- _Task prompt_:
State only how many lines of the records contain the string "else".
(Beginning of Extracted records)
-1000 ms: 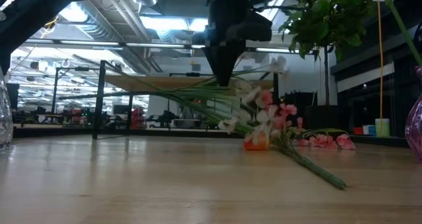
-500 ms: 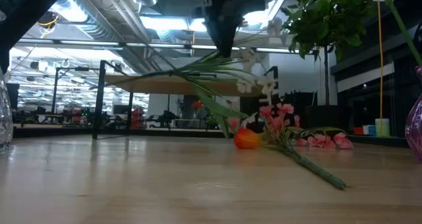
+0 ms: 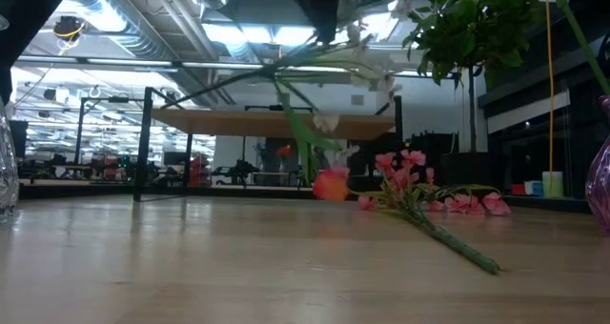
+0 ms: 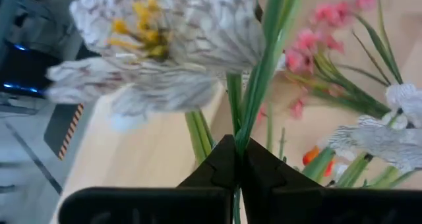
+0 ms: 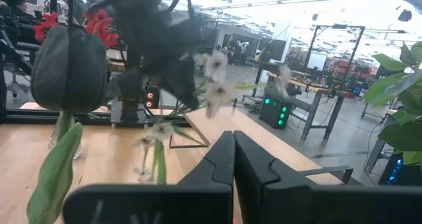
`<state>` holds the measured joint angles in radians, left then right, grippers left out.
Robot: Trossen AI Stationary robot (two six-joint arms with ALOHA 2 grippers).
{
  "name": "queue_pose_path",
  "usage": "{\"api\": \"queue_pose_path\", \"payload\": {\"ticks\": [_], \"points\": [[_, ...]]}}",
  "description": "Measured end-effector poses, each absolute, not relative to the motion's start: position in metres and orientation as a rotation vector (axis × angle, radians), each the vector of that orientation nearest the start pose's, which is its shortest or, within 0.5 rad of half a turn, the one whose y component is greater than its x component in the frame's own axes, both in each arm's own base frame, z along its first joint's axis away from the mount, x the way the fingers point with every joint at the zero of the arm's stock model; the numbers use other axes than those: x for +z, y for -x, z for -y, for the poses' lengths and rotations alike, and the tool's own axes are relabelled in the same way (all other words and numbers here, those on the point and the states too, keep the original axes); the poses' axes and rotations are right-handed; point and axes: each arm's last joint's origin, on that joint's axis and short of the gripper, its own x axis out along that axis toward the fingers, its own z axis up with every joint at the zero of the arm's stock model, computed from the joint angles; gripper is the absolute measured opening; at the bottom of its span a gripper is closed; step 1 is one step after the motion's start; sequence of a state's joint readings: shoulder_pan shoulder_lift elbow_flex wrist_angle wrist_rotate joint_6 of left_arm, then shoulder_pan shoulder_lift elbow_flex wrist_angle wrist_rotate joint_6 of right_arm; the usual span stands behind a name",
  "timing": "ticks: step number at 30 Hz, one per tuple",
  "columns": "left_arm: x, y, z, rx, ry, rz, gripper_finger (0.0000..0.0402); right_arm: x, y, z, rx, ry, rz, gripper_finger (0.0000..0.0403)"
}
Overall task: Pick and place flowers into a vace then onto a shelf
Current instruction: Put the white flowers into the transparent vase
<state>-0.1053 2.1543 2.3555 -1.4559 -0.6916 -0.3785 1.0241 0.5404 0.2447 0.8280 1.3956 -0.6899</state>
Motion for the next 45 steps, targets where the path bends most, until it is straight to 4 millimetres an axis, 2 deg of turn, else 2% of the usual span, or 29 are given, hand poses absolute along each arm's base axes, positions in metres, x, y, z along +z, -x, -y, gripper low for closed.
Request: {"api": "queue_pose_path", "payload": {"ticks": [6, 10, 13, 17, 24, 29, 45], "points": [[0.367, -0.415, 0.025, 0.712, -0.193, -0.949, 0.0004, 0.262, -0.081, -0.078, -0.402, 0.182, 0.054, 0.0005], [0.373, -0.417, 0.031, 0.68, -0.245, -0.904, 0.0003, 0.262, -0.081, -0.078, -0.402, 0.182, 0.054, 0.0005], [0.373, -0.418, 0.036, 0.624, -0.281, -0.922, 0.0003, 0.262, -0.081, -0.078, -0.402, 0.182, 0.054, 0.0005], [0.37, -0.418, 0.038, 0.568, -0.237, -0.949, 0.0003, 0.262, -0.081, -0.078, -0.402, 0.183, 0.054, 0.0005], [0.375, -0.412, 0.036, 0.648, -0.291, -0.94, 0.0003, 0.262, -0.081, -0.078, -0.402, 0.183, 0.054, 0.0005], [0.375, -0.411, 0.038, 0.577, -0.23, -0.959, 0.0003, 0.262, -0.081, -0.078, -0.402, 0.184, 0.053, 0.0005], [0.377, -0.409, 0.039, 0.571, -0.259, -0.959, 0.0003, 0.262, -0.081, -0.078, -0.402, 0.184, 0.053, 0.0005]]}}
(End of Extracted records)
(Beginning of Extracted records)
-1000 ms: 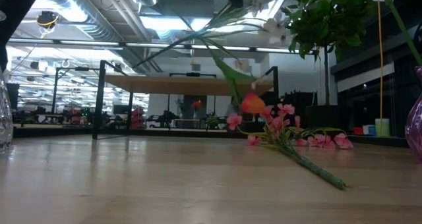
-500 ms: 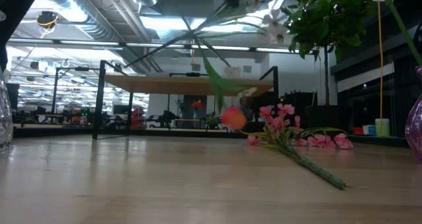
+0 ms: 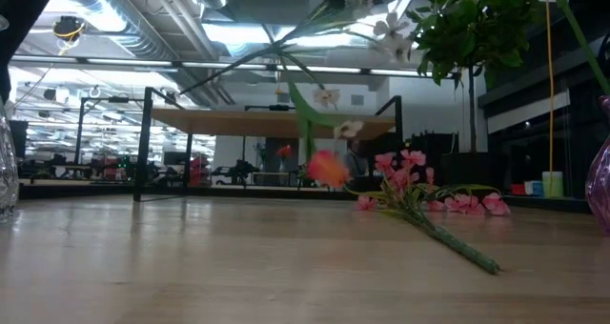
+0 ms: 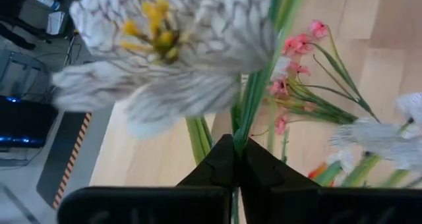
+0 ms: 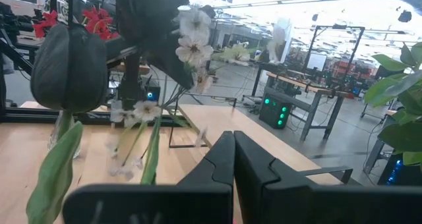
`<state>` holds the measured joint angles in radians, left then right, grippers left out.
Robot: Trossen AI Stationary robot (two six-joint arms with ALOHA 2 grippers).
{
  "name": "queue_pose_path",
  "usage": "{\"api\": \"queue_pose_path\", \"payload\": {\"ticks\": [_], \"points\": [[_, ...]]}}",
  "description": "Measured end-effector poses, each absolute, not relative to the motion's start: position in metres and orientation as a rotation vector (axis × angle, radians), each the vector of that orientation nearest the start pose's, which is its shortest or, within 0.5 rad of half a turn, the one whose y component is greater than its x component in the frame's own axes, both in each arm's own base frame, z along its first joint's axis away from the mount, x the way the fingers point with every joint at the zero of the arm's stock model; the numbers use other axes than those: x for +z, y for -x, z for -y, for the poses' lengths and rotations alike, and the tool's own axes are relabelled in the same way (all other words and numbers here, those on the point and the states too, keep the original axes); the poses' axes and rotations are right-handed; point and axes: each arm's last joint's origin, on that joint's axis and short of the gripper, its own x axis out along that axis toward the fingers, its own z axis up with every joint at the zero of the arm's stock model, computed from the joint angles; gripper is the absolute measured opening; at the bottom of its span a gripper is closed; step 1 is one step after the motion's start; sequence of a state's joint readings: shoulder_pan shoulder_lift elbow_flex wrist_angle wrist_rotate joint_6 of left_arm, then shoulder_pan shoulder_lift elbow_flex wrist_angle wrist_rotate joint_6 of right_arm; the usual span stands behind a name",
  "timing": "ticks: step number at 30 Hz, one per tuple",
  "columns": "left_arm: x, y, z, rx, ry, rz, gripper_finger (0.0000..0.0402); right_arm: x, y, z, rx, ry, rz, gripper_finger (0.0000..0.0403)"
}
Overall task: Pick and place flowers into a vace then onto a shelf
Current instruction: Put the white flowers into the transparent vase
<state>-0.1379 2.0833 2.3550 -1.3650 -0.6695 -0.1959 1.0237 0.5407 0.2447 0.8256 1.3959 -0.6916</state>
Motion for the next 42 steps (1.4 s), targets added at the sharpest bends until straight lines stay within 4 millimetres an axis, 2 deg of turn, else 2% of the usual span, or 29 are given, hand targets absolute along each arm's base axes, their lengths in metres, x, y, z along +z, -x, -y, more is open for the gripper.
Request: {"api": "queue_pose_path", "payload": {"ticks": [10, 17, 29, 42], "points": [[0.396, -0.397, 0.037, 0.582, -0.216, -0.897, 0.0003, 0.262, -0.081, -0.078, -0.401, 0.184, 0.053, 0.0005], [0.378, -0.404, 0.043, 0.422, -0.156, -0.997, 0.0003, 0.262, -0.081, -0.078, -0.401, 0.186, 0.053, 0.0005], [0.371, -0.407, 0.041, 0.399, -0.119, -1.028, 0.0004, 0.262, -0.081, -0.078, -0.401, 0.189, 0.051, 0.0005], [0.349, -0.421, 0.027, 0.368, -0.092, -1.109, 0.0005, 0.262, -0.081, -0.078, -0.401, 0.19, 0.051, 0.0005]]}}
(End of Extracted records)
- _Answer section_:
2